[Required work] Return the data that follows exactly as it appears. Pictures do not belong in the copy.

Extracted data entries
========

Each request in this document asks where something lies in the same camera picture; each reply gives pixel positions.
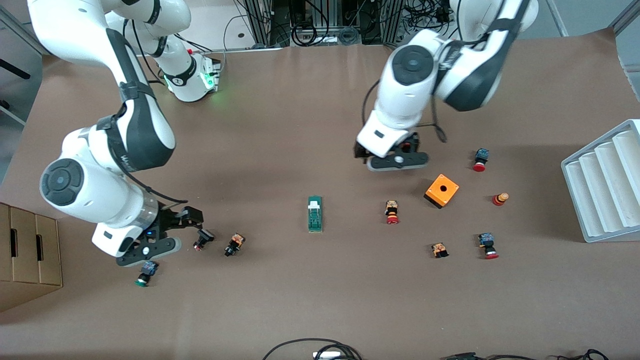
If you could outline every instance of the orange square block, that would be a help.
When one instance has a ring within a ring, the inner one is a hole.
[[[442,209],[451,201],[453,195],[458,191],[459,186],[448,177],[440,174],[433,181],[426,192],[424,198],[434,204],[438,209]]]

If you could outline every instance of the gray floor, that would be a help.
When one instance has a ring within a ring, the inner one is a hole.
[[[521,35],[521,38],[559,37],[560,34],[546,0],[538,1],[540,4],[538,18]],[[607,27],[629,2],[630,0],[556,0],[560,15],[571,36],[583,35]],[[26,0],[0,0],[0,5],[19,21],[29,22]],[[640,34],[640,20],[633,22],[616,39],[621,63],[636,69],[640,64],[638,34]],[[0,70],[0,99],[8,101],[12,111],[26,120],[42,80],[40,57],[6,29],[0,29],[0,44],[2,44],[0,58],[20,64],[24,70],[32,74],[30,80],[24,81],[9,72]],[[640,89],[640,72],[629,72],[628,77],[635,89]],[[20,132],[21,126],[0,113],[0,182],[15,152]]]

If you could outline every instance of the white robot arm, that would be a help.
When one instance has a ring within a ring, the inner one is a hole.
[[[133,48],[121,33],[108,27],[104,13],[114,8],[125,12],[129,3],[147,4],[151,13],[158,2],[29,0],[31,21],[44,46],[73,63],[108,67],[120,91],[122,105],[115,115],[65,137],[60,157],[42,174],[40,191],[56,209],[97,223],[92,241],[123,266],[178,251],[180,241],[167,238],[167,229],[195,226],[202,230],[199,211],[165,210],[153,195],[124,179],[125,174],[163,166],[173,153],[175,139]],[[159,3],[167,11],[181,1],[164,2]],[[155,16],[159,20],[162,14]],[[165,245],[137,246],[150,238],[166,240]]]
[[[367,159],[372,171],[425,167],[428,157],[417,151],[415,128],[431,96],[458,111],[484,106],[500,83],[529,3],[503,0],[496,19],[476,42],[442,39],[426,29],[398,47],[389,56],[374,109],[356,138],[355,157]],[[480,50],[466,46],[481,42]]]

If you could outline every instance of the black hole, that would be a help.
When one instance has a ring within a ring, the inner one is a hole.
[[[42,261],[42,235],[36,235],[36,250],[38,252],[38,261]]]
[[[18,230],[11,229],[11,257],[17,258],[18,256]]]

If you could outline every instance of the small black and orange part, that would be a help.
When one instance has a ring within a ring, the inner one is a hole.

========

[Solution to the exercise]
Each request in this document asks where something lies in the same camera picture; each reply gives pixel positions.
If you could outline every instance of the orange square block, that would be a help.
When one instance has a ring within a ring, the inner one is a hole.
[[[442,209],[451,201],[453,195],[458,191],[459,186],[448,177],[440,174],[433,181],[426,192],[424,198],[434,204],[438,209]]]

If you could outline every instance of the gray floor, that would be a help.
When one instance has a ring within a ring, the inner one is a hole.
[[[521,35],[521,38],[559,37],[560,34],[546,0],[538,1],[540,4],[538,18]],[[607,27],[629,2],[630,0],[556,0],[560,15],[571,36],[583,35]],[[26,0],[0,0],[0,5],[19,21],[29,22]],[[640,34],[640,20],[633,22],[616,39],[621,63],[636,69],[640,64],[638,34]],[[0,70],[0,99],[8,101],[12,111],[26,120],[42,80],[40,57],[6,29],[0,29],[0,44],[2,44],[0,58],[20,64],[24,70],[32,74],[30,80],[24,81],[9,72]],[[640,89],[640,72],[629,72],[628,77],[635,89]],[[20,132],[21,126],[0,113],[0,182],[15,152]]]

If you could outline every instance of the white robot arm, that would be a help.
When one instance has a ring within a ring, the inner one is a hole.
[[[133,48],[121,33],[108,27],[104,13],[114,8],[125,12],[129,3],[147,4],[151,13],[158,2],[29,0],[31,21],[44,46],[73,63],[108,67],[120,91],[122,105],[115,115],[65,137],[60,157],[42,174],[40,191],[56,209],[97,223],[92,241],[123,266],[178,251],[180,241],[167,238],[167,229],[195,226],[202,230],[199,211],[165,210],[153,195],[124,179],[125,174],[163,166],[173,153],[175,139]],[[159,3],[167,11],[181,1],[164,2]],[[155,16],[159,20],[162,14]],[[165,245],[137,246],[150,238],[166,240]]]
[[[367,159],[372,171],[425,167],[428,157],[417,151],[415,128],[431,96],[458,111],[484,106],[500,83],[529,3],[503,0],[496,19],[476,42],[442,39],[426,29],[398,47],[389,56],[374,109],[356,138],[355,157]],[[480,50],[466,46],[481,42]]]

If you could outline every instance of the black hole, that would be a help.
When one instance has a ring within a ring, the inner one is a hole.
[[[42,261],[42,235],[36,235],[36,250],[38,252],[38,261]]]
[[[18,230],[11,229],[11,257],[17,258],[18,256]]]

If you could outline every instance of the small black and orange part, that would be a help.
When one instance has a ring within a ring, the inner one is a hole.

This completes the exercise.